Whilst out doing a food shop during my recent holiday in France, I visited the local hypermarket, a French equivalent of one of the UK’s stores where every little helps! Being a French hypermarket, the concourse was packed with smaller shops, cafés and patisseries. The aroma from a French bakery can at times be a bit sickly sweet but couple it with the scent drifting from the freshly ground coffee beans coming from the cafes and you almost feel like you are in paradise!
I hadn’t gone alone. Chef and Welsh Weeble came too, whilst our respective other halves lazed around the campsite swimming pool enjoying the sunshine. Welsh Weeble and I had completed our shop and were waiting at the end of the 10 items or less checkouts. We had all just popped into this hypermarket for a couple of items we couldn’t find in the previous store.

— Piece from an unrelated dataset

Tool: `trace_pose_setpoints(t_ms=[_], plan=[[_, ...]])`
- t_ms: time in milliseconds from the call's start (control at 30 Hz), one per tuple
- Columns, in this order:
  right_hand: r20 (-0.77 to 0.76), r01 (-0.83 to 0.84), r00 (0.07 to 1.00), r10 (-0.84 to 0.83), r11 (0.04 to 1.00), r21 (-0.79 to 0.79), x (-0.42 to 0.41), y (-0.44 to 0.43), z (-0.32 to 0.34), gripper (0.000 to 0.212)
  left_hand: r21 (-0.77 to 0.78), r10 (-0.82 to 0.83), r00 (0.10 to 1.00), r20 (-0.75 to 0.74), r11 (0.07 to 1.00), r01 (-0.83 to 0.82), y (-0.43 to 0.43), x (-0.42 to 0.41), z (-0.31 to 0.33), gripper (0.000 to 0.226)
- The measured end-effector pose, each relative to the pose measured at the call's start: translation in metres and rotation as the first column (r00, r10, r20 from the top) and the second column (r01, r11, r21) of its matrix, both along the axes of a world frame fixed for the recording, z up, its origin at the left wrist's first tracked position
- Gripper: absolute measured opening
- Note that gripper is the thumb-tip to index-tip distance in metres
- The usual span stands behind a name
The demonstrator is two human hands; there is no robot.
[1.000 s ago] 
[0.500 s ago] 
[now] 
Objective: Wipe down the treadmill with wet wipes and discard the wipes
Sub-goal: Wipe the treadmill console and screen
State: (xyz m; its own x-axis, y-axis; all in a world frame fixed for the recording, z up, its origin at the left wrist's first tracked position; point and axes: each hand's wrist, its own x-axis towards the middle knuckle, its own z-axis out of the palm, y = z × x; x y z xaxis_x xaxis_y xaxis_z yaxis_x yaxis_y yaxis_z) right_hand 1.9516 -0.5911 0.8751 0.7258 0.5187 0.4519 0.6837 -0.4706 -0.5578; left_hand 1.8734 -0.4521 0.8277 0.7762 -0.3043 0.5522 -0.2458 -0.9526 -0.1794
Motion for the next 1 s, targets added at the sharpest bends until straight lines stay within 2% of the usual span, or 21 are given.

Chef was stuck in the queue waiting for the cashier. It was the same checkout I had passed through earlier. I had noticed just how strict she was with the number of items permitted through. The sign above the checkout said ten or less and that is exactly what she expected.
Anyone trying to go through with greater than ten was told to either leave the queue or remove some items. People were arguing that some items didn’t count. For example where there was an offer of buy one get one free. Surely, they would argue, these only counted as one item!
Of course, that is what I think they were saying. My French is passable and gets me by. I can order food and drink; I can reserve tables at restaurants for any number of people at any time of the day; I can even ask for directions. I may not always understand the response, but I can ask. For all I know, these people in the queue may have been having dig at the strange Englishman waiting to pay for his three items.
Whatever they were saying, it was very clear the woman in charge of the checkout was very strict. Before I had passed through, the family in front of me were trying to pretend they were individual customers. The mother had put her items on the conveyor belt and only had ten items. That is until the young boy produced a couple of bags of sweets.
She immediately placed them on the belt with a ‘Next Customer’ sign (obviously in French!) between her items and the sweets. As she was attempting to pass her son some money to pay for them, the row broke out between her and the checkout lady.
There was a stand off, but the checkout lady was not going to back down. The people in the queue behind were becoming agitated as they looked on. The French are not patient people. If they had been in cars in this queue, there would have been a cacophony of horns sounding. Thank goodness you have to park the car outside the store!
Eventually the customer had to discard the sweets and just purchase her ten items.
Meanwhile, as I mentioned earlier, I was, by now, standing waiting in the concourse and was transfixed on a woman’s hair style; a style which really didn’t suit the woman in question. In fact, I was struggling to think whether there was a woman any where in the world that this style would suit! I have only ever seen a cut of this style once before and I guess it didn’t look out of place then.
Mind you, having said that, it probably didn’t look out of place because it was on a dog!
The style in question belonged to the dog in The Magic Roundabout – Dougal. And, if you didn’t know already, Dougal’s creator, Serge Danot, was French. The picture below is from the children’s television series from many years ago, back in the 1960s.
The film industry then gave Dougal a shampoo to make him look slightly less shaggy.
Either way, in my humble opinion, the style suits a character in an animated film, but not a real life woman! Not even a French woman! 😉 The pictures above don’t really do justice to the severity of the cut on the French woman. Picture a thatched roof; the edge of the thatch and you’ll come close to the edging on her hair.